A Case Report of Neuronal Intranuclear Inclusion Disease Presenting With Recurrent Migraine-Like Attacks and Cerebral Edema: A Mimicker of MELAS

BackgroundNeuronal intranuclear inclusion disease (NIID) is a progressive neurodegenerative disease associated with the GGC repeats in the 5'-untranslated region (5'UTR) of NOTCH2NLC. NIID exhibits a wide range of clinical manifestations. However, patients presenting with recurrent migraine-like attacks and cerebral edema have only rarely been reported. Case PresentationA Chinese female suffered probable migraines with aura for 10 years.

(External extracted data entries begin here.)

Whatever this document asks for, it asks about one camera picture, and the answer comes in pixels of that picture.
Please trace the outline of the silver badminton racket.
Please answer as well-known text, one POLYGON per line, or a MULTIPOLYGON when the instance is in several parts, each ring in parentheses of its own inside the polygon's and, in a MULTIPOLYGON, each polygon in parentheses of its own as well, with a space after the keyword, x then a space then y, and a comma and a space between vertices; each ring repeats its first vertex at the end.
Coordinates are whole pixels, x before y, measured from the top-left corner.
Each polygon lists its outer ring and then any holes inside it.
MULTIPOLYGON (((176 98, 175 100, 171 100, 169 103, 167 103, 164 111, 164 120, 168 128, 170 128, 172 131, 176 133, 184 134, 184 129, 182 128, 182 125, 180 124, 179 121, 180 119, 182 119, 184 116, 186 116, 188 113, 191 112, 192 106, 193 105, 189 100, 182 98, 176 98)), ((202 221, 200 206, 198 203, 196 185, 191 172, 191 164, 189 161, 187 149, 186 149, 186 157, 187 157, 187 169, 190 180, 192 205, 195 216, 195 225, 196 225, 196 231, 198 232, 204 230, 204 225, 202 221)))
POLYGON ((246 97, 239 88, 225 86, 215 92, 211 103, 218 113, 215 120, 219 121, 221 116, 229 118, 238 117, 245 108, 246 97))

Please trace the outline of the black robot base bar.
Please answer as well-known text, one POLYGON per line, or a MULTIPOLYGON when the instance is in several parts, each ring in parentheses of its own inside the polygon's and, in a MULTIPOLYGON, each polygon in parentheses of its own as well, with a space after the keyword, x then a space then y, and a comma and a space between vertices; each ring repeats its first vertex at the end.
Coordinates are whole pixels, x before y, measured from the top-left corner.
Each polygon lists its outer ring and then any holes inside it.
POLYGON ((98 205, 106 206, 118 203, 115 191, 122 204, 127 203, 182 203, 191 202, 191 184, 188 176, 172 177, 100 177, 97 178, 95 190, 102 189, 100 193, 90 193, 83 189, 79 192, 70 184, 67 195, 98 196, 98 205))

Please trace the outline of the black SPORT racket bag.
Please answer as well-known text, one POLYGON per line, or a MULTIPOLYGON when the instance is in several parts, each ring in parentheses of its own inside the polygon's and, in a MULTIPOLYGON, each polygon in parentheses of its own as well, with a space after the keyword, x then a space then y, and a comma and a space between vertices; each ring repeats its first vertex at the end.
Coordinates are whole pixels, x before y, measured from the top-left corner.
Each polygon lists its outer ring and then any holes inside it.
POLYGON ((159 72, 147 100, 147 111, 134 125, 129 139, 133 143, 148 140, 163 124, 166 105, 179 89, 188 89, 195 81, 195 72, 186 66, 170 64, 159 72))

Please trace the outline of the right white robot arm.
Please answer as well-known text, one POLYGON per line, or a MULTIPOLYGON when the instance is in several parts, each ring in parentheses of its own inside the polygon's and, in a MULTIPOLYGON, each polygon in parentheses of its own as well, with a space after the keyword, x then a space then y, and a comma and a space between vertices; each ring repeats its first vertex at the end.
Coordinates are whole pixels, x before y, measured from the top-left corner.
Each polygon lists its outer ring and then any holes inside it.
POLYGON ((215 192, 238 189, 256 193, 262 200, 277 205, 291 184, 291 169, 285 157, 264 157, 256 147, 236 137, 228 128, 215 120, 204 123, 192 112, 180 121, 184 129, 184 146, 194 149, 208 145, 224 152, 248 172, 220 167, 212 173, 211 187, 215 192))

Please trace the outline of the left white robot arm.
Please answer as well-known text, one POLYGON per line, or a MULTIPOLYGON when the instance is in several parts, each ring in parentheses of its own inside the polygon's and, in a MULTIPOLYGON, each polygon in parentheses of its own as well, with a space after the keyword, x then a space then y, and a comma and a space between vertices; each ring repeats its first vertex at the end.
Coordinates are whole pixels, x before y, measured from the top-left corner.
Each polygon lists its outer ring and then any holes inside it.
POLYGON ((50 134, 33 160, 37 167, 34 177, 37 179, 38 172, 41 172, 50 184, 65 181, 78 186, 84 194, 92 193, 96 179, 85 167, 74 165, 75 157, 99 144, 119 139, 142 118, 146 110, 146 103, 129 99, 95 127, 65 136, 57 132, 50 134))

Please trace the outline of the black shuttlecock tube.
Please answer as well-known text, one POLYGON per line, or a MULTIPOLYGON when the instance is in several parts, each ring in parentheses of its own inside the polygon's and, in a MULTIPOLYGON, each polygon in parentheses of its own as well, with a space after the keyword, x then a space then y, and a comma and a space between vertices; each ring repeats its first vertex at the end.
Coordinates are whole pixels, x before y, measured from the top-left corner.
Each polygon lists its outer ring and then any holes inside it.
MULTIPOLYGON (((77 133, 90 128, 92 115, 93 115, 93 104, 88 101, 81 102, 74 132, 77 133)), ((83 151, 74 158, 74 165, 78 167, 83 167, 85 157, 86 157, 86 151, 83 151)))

At age of 51, aggravating migraine-like attacks co-occurred with a sudden encephalopathy-like episode. Brain MRI showed right cerebral edema and cortical enhancement. Serum lactic acid level was elevated at rest and significantly increased after a simplified serum lactic acid exercise test. The initial diagnosis was MELAS, while NIID was suspected after faint DWI high-intensity signals in the corticomedullary junction was retrospectively recognized. Mitochondrial genome sequencing and gene panel analysis of nuclear genes related to mitochondrial diseases failed to find any causative variants. Repeat-primed PCR and fluorescence amplicon length PCR of NOTCH2NLC gene identified an abnormal expansion of 118 GGC repeats in the 5'UTR of NOTCH2NLC gene. ConclusionNIID should be taken into account for differential diagnosis of migraines and MELAS-like episodes. Besides the corticomedullary hyperintensity on DWI, cortical enhancement in contrast-enhanced brain MRI may also be a brain image marker for the differential diagnosis between MELAS and NIID with MELAS-like episodes.